Exercise instructions: Check each line of the material for the string "every", and copy the lines that have it.
Segment Open
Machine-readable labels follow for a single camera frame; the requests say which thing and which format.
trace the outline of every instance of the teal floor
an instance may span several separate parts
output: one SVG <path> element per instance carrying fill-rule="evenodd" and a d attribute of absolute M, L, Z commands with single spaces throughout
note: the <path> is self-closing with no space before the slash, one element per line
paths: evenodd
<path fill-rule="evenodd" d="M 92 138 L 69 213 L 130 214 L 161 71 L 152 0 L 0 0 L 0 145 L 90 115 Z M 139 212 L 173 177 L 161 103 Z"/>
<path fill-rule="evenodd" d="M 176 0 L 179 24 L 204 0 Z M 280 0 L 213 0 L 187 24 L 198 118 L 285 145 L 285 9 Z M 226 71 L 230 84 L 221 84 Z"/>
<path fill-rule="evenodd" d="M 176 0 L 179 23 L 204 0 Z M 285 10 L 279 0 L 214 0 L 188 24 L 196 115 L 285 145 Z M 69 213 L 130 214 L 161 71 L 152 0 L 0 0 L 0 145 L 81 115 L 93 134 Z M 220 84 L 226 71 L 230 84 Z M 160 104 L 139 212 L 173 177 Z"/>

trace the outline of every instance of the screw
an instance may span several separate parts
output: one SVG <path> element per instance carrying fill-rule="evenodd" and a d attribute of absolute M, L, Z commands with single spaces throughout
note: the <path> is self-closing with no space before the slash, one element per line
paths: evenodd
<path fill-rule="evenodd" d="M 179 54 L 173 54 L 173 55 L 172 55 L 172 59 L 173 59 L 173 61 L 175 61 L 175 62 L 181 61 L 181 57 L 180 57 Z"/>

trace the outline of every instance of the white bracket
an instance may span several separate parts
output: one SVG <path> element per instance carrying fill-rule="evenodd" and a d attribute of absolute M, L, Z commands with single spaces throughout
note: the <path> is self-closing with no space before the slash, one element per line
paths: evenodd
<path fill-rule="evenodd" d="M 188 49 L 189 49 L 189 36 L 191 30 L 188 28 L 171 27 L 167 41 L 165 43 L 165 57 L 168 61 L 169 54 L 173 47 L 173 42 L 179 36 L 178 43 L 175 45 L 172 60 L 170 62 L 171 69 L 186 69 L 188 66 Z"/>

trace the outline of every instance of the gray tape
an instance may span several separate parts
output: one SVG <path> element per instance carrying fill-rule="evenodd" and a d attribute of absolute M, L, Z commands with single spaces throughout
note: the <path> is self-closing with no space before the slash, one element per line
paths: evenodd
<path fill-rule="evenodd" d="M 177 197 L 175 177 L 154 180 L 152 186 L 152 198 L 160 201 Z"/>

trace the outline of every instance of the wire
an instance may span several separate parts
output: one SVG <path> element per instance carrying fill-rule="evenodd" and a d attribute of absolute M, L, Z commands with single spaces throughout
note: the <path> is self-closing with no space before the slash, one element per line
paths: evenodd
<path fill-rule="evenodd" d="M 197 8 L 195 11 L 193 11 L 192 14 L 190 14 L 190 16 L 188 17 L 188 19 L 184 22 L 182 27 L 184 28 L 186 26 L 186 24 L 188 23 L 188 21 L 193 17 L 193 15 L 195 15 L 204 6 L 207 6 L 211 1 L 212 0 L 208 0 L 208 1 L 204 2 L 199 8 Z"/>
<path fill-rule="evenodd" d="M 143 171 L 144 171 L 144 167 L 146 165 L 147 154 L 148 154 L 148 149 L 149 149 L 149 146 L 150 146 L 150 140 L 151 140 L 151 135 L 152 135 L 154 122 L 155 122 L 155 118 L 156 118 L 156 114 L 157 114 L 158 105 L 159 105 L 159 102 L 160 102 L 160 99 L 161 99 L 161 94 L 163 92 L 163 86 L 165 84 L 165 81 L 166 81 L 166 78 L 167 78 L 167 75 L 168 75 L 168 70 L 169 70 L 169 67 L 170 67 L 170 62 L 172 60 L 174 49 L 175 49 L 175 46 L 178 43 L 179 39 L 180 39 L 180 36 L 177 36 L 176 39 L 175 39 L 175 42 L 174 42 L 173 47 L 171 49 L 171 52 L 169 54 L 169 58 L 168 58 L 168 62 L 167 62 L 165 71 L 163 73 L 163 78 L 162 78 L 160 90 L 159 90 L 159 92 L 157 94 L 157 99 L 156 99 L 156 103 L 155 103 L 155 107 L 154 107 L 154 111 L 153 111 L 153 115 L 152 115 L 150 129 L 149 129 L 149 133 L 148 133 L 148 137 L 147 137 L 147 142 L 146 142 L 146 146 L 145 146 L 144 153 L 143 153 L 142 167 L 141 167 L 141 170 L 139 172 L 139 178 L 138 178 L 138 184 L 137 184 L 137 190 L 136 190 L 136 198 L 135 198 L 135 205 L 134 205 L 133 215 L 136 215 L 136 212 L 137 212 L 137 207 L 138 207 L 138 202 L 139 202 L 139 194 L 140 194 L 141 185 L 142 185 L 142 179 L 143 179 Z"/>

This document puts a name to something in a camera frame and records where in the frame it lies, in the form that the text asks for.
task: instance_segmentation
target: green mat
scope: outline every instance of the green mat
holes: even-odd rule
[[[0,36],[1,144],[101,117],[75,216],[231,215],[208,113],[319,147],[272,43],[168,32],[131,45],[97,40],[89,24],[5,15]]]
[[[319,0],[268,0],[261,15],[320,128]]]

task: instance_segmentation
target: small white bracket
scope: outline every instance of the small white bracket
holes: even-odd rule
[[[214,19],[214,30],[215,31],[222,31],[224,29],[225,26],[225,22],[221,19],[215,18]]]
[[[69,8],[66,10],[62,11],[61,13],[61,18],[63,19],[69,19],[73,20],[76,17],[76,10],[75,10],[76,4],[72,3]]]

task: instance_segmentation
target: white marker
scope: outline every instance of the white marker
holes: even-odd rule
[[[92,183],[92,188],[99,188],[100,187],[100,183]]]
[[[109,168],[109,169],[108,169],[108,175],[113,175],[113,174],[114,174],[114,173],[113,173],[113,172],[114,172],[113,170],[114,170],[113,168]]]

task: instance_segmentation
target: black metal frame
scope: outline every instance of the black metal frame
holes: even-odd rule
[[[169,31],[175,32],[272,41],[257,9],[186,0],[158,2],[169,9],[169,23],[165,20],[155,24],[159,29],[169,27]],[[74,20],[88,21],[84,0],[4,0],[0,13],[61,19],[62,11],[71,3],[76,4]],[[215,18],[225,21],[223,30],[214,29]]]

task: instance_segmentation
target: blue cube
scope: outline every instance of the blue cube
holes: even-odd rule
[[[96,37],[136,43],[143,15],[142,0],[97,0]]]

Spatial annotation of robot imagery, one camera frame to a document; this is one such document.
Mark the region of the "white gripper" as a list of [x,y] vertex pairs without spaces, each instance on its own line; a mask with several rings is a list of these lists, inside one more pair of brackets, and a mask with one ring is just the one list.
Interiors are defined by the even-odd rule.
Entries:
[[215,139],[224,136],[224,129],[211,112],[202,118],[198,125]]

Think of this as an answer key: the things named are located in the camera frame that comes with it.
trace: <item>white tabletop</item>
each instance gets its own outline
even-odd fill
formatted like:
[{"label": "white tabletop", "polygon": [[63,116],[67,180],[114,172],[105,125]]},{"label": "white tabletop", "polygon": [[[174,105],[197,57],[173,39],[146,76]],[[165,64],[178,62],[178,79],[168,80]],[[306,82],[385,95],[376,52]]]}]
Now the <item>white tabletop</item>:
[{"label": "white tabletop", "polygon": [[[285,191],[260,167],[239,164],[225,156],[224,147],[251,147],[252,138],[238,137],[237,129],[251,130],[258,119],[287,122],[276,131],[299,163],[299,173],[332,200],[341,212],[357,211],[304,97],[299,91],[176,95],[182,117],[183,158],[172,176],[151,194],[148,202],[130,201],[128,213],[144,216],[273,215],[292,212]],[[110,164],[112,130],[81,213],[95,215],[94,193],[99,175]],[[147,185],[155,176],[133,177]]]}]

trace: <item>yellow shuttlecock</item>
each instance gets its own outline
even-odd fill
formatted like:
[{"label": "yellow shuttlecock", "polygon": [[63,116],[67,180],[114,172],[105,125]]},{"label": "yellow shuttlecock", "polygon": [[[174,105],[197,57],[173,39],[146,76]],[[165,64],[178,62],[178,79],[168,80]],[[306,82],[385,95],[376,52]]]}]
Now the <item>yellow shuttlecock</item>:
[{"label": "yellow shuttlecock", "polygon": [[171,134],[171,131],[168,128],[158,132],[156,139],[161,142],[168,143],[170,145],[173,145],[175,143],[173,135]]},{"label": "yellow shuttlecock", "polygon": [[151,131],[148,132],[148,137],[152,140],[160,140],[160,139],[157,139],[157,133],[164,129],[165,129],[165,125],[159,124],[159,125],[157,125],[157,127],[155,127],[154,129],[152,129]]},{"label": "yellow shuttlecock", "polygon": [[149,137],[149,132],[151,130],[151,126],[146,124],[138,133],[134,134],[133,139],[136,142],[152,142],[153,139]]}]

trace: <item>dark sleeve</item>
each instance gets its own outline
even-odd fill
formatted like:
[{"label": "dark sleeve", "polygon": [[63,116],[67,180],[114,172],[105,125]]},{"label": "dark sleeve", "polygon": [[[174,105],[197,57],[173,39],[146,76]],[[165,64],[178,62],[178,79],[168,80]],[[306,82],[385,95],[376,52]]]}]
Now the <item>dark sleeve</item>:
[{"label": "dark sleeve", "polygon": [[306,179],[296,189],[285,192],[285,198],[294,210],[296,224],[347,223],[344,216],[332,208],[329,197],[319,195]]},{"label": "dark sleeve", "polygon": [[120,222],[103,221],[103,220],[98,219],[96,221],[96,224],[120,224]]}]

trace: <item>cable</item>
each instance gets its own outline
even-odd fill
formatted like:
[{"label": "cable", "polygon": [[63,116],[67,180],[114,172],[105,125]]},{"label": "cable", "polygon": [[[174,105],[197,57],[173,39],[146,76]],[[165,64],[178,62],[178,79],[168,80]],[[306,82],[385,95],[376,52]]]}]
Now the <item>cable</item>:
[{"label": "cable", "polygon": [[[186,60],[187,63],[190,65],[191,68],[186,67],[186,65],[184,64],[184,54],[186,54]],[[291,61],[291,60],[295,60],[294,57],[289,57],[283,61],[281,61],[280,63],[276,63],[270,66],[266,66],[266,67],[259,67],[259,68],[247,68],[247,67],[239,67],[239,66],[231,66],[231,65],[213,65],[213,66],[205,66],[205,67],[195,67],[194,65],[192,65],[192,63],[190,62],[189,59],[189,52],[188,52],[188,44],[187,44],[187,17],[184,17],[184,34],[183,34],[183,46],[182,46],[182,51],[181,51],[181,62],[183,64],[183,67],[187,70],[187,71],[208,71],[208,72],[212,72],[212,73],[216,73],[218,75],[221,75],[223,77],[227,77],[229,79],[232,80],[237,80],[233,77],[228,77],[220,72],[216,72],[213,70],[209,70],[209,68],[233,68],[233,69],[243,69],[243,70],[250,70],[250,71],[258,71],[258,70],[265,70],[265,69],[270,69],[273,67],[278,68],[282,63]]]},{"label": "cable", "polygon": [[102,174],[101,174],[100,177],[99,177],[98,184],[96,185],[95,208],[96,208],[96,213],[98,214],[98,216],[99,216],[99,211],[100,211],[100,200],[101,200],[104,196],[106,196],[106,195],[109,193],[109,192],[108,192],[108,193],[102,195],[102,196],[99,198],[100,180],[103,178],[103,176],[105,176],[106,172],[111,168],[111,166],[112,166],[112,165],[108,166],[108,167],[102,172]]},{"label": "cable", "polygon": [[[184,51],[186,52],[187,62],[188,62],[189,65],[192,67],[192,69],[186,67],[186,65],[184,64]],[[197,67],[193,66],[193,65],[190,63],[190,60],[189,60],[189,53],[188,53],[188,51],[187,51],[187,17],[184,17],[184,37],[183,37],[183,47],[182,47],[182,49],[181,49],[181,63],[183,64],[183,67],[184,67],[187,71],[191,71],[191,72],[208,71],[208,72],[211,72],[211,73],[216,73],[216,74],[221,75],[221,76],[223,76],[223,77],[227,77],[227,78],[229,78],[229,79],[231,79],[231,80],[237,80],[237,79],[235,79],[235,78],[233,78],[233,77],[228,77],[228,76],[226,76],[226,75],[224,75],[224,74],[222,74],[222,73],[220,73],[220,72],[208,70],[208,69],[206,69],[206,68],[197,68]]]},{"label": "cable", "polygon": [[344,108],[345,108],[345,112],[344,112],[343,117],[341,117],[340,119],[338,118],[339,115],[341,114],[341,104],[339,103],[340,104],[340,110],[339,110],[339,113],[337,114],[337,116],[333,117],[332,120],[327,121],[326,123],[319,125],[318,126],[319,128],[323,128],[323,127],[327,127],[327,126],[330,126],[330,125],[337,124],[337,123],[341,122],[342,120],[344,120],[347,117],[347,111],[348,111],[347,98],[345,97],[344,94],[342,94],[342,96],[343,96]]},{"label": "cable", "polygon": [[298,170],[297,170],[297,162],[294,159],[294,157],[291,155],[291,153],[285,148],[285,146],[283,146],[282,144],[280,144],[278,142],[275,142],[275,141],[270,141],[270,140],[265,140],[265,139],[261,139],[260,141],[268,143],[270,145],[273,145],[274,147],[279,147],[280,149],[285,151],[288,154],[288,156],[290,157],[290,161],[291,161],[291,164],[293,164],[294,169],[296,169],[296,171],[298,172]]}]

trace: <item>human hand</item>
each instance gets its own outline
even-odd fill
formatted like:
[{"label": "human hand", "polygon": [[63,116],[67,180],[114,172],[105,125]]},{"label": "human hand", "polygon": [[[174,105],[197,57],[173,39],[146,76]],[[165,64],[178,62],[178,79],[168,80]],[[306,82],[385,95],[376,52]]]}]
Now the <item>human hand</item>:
Segment Closed
Answer to this problem:
trace the outline of every instance of the teal floor
trace the outline of every instance of the screw
trace the outline of every instance of the white bracket
trace the outline of every instance of the gray tape
trace the outline of every instance of the wire
scope: outline every instance of the green mat
scope: outline every instance of the small white bracket
scope: outline every instance of the white marker
scope: outline every instance of the black metal frame
scope: outline every instance of the blue cube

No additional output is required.